> [THE TASK]: Repeat the listing below exactly.

◇ ◇ ◇ ◇ ◇ ◇ ◇

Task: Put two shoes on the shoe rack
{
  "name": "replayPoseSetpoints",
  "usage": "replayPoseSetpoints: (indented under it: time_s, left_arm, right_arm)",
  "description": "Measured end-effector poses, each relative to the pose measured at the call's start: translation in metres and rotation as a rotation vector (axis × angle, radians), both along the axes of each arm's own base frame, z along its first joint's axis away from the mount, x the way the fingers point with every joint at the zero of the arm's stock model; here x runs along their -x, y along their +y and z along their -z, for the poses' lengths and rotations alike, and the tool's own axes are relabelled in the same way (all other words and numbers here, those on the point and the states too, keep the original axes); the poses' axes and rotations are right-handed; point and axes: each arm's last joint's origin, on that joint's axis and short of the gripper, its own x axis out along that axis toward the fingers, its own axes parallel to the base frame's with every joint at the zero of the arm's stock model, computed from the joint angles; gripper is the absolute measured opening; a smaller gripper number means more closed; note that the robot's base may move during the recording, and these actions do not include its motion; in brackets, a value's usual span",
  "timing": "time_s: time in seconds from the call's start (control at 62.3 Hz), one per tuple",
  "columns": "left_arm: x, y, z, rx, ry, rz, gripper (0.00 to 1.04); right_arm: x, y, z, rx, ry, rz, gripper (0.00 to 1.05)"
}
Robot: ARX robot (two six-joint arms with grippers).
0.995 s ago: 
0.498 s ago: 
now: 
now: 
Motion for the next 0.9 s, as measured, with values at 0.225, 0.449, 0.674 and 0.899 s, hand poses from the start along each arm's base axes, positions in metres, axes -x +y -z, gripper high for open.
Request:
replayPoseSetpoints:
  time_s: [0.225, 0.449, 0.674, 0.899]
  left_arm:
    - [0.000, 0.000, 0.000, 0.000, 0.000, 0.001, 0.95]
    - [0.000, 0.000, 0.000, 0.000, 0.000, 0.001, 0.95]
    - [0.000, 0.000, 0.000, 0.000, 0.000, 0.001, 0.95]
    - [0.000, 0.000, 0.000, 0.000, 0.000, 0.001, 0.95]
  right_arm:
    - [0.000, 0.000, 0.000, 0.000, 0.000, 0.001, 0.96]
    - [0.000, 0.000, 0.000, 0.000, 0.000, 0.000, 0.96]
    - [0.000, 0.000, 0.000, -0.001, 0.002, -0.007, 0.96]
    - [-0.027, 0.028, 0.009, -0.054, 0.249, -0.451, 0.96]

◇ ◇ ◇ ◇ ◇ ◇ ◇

> [RESPONSE TO THIS EXERCISE]:
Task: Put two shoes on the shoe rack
{
  "name": "replayPoseSetpoints",
  "usage": "replayPoseSetpoints: (indented under it: time_s, left_arm, right_arm)",
  "description": "Measured end-effector poses, each relative to the pose measured at the call's start: translation in metres and rotation as a rotation vector (axis × angle, radians), both along the axes of each arm's own base frame, z along its first joint's axis away from the mount, x the way the fingers point with every joint at the zero of the arm's stock model; here x runs along their -x, y along their +y and z along their -z, for the poses' lengths and rotations alike, and the tool's own axes are relabelled in the same way (all other words and numbers here, those on the point and the states too, keep the original axes); the poses' axes and rotations are right-handed; point and axes: each arm's last joint's origin, on that joint's axis and short of the gripper, its own x axis out along that axis toward the fingers, its own axes parallel to the base frame's with every joint at the zero of the arm's stock model, computed from the joint angles; gripper is the absolute measured opening; a smaller gripper number means more closed; note that the robot's base may move during the recording, and these actions do not include its motion; in brackets, a value's usual span",
  "timing": "time_s: time in seconds from the call's start (control at 62.3 Hz), one per tuple",
  "columns": "left_arm: x, y, z, rx, ry, rz, gripper (0.00 to 1.04); right_arm: x, y, z, rx, ry, rz, gripper (0.00 to 1.05)"
}
Robot: ARX robot (two six-joint arms with grippers).
0.995 s ago: 
0.498 s ago: 
now: 
now: 
Motion for the next 0.9 s, as measured, with values at 0.225, 0.449, 0.674 and 0.899 s, hand poses from the start along each arm's base axes, positions in metres, axes -x +y -z, gripper high for open.
Request:
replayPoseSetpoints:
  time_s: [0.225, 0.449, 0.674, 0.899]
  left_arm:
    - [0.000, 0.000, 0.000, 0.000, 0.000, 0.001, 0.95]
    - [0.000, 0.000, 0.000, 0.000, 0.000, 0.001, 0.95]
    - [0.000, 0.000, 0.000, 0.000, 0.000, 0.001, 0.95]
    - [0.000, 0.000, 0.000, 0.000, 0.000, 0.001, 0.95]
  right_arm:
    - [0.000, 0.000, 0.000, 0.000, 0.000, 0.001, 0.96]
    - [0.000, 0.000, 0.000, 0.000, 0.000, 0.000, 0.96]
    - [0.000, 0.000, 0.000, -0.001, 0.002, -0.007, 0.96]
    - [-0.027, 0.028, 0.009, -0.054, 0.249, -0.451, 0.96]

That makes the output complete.